Fully diluted shares count everything: issued common and preferred stock, plus all shares that *would* exist if every stock option, warrant, SAFE, convertible note, and unallocated option-pool share were exercised and converted. It is the denominator that matters, because it answers the only question an ownership percentage is for — what fraction of the pie do you really own?
Issued vs fully diluted: a working example
A startup has 8,000,000 issued shares. It also has 1,200,000 options granted to employees, an 800,000-share unallocated option pool, and warrants for 100,000 shares held by a venture lender. Issued shares say the founder's 4,000,000 shares are 50% of the company. Fully diluted — 10,100,000 shares — they are 39.6%. The second number is the honest one.
Where the definition gets negotiated
"Fully diluted" sounds objective but has edges that move real money in a term sheet:
- The option pool shuffle — investors habitually require the post-round option pool to be created *pre-money*, which pushes the dilution entirely onto existing holders. A "$12M pre-money" offer with a 15% pool expansion is materially lower than the same number with the pool carved out post-money.
- SAFEs and notes — whether outstanding convertibles count in the pre-money share count changes the conversion math for everyone; modern SAFEs (post-money form) define this explicitly.

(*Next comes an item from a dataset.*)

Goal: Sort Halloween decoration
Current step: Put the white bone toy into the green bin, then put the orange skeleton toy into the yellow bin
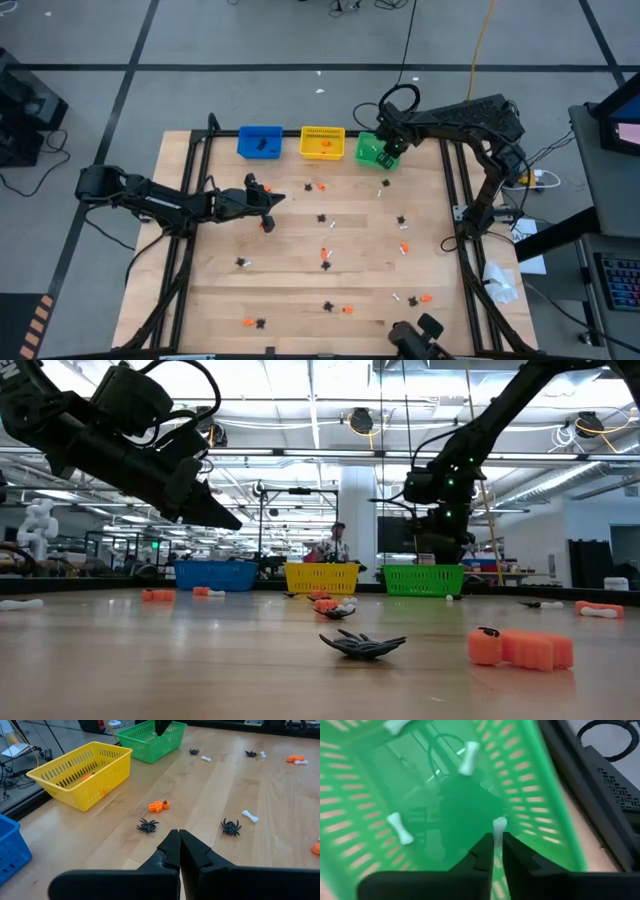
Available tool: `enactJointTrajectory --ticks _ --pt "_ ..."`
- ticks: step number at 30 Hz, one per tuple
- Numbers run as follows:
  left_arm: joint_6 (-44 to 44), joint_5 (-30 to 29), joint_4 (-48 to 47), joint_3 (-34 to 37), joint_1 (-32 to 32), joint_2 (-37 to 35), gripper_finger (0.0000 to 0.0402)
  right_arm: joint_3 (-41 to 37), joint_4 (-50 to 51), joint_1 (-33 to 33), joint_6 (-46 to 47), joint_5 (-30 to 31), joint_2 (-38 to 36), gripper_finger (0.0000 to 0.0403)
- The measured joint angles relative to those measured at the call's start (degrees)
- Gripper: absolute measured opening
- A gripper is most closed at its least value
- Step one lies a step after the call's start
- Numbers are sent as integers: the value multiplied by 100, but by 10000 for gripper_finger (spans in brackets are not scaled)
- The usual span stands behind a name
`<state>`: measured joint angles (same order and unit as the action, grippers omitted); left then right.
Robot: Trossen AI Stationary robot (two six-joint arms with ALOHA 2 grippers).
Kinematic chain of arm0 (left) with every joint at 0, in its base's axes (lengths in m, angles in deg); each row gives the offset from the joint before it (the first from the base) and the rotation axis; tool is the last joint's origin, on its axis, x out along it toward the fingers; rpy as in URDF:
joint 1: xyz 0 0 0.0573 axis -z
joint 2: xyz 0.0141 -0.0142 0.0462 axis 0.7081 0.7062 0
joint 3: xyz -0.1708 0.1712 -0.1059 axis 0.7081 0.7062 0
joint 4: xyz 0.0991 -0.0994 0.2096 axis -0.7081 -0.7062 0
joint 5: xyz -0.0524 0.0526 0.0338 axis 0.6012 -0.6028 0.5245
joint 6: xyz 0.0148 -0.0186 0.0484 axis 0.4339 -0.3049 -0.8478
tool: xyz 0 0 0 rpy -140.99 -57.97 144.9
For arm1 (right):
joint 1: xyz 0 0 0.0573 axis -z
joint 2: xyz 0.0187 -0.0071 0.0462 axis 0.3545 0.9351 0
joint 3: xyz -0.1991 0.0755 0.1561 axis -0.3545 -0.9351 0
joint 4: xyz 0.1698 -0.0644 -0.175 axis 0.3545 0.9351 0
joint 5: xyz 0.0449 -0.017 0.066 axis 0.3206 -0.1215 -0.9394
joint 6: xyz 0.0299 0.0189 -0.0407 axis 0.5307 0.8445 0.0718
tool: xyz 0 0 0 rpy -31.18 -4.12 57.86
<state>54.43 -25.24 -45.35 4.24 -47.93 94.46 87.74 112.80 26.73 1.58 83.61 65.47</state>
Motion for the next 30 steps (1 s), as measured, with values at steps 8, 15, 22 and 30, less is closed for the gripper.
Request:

- Out-of-the-money warrants — usually included regardless of strike price, on the theory that dilution risk exists whether or not exercise is currently rational.
Practical rules
Founders should track their cap table on a fully diluted basis from day one, quote ownership to employees in fully diluted percentages (or better, in shares plus the current total), and read every valuation in a term sheet twice: once for the headline number, once for the share count it divides by.